ARMmbed / mbed-os

Arm Mbed OS is a platform operating system designed for the internet of things
https://mbed.com
Other
4.67k stars 2.98k forks source link

nRF52 timer problem #3857

Closed tbondar closed 7 years ago

tbondar commented 7 years ago

Description

I'm trying to get the BLE_Button example working with low power enabled. Based on the answer to this question I compiled the example code with RTOS disabled (by adding .mbedignore as suggested). Power consumption went down as expected but the LED stopped blinking after a couple of hours of running. This makes the BLE unusable on nRF52 for any practical purpose because either it has too high power consumption or stops working after a few hours.


Bug

Target NRF52_DK

Toolchain: GCC_ARM

Toolchain version: gcc-arm-none-eabi-4_9-2015q3

mbed-cli version: 0.9.10

mbed-os sha: 5faf4b2 Merge pull request #3837 from ARMmbed/release-candidate

Expected behavior BLE_Button example should keep working with low power enabled.

Actual behavior After some time the LED stops blinking. The BLE interface still works, i.e. I can connect to the device and read characteristics correctly. When there is some BLE activity the LED blinks once or twice. It seems that the EventQueue stops calling the blinkCallback() function.

This happens after a couple of hours of running. It seems that the exact time required depends on the on the event dispatch frequency:

eventQueue.call_every(n, blinkCallback);

If n is 50, LED stops blinking after 8200 seconds, if n is 20, it stops after about 6670 seconds.

Steps to reproduce Download the official BLE_Button example, disable RTOS by adding the following .mbedignore to the project and compile the code.

mbed-os/rtos/*
mbed-os/features/FEATURE_CLIENT/*
mbed-os/features/FEATURE_COMMON_PAL/*
mbed-os/features/FEATURE_UVISOR/*
mbed-os/features/frameworks/*
mbed-os/features/net/*
mbed-os/features/netsocket/*
mbed-os/features/storage/*

Additional Comments I have been trying to make BLE examples work with low power for a few days now using various methods. I tried using waitForEvent() and Tickers with a very similar result. It seems that some low level code interfacing the nRF52 timer might be buggy in some way.

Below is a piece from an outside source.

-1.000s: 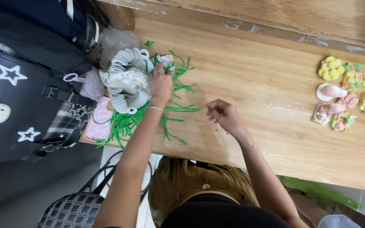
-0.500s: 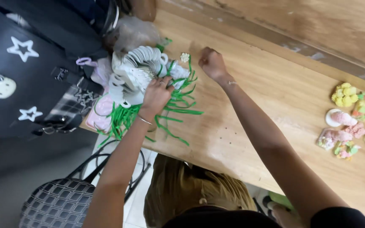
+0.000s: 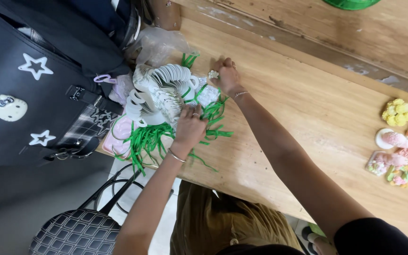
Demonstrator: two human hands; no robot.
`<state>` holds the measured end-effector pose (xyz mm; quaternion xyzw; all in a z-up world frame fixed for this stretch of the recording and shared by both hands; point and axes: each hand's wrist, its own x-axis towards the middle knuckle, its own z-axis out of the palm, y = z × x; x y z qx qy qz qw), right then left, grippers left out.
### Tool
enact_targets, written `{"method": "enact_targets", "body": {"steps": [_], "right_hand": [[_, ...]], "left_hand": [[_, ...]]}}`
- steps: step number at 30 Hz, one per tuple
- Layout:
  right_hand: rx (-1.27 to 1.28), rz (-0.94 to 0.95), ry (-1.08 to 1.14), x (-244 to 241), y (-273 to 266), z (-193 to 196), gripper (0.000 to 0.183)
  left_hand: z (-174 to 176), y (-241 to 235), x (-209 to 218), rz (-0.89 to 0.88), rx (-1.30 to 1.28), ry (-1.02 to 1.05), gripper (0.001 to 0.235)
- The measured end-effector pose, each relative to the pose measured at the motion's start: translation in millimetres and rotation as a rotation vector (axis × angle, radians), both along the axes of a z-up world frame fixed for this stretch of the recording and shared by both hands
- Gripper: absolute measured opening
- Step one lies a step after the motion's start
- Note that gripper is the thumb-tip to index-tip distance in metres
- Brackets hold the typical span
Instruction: Organize and display decorative candles on studio shelves.
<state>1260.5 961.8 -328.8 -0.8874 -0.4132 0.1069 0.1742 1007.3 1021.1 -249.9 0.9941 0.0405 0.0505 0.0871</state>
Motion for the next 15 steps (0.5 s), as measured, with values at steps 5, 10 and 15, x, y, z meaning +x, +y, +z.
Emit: {"method": "enact_targets", "body": {"steps": [5, 10, 15], "right_hand": [[0.1, -0.076, 0.028, -7.4, -23.1, -1.0, 0.05], [0.276, -0.293, 0.191, -30.5, -57.8, 22.4, 0.034], [0.668, -0.453, 0.57, -73.9, -107.4, 62.5, 0.025]], "left_hand": [[12.3, -9.8, 2.2, 0.053, -0.059, 0.033, 0.03], [51.3, -16.9, -6.7, 0.12, -0.237, 0.045, 0.044], [83.3, -23.2, -19.7, 0.226, -0.63, -0.131, 0.066]]}}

pan- commented 7 years ago

@tbondar Thanks for the detailed bug report.

After some time the LED stops blinking. The BLE interface still works, i.e. I can connect to the device and read characteristics correctly. When there is some BLE activity the LED blinks once or twice. It seems that the EventQueue stops calling the blinkCallback() function.

Did you observe the same behavior if the RTOS is enabled ?

tbondar commented 7 years ago

I couldn't reproduce the problem with RTOS enabled (i.e. the default .mbedignore file). I keep my test running just in case, but it seems this problem is related to when low power mode is enabled one way or another.

pan- commented 7 years ago

@nvlsianpu could you look into this ?

tbondar commented 7 years ago

@pan- @nvlsianpu Just wondering if there's a chance to get a fix for this soon or I'd better look for some workaround. Thanks.

nvlsianpu commented 7 years ago

I started with looking into. I encountered that this if was not fullfiled. After code had gone through "that if" it weren't generated periodical event requested by eventQueue.call_every method.

@tbondar could you confirm that it behaves similar on your desk? You can for example use printf for alternate condition of "this if".

tbondar commented 7 years ago

@nvlsianpu (Previous comment updated after further tests)

You are probably right. I made the following changes to equeue_mbed.cpp and let the application running. When it breaks, LED3 stops blinking and LED4 does not start blinking. LED 4 toggles occasionally when certain BLE events happen or the button is pressed. Apparently, variable ms is negative or zero.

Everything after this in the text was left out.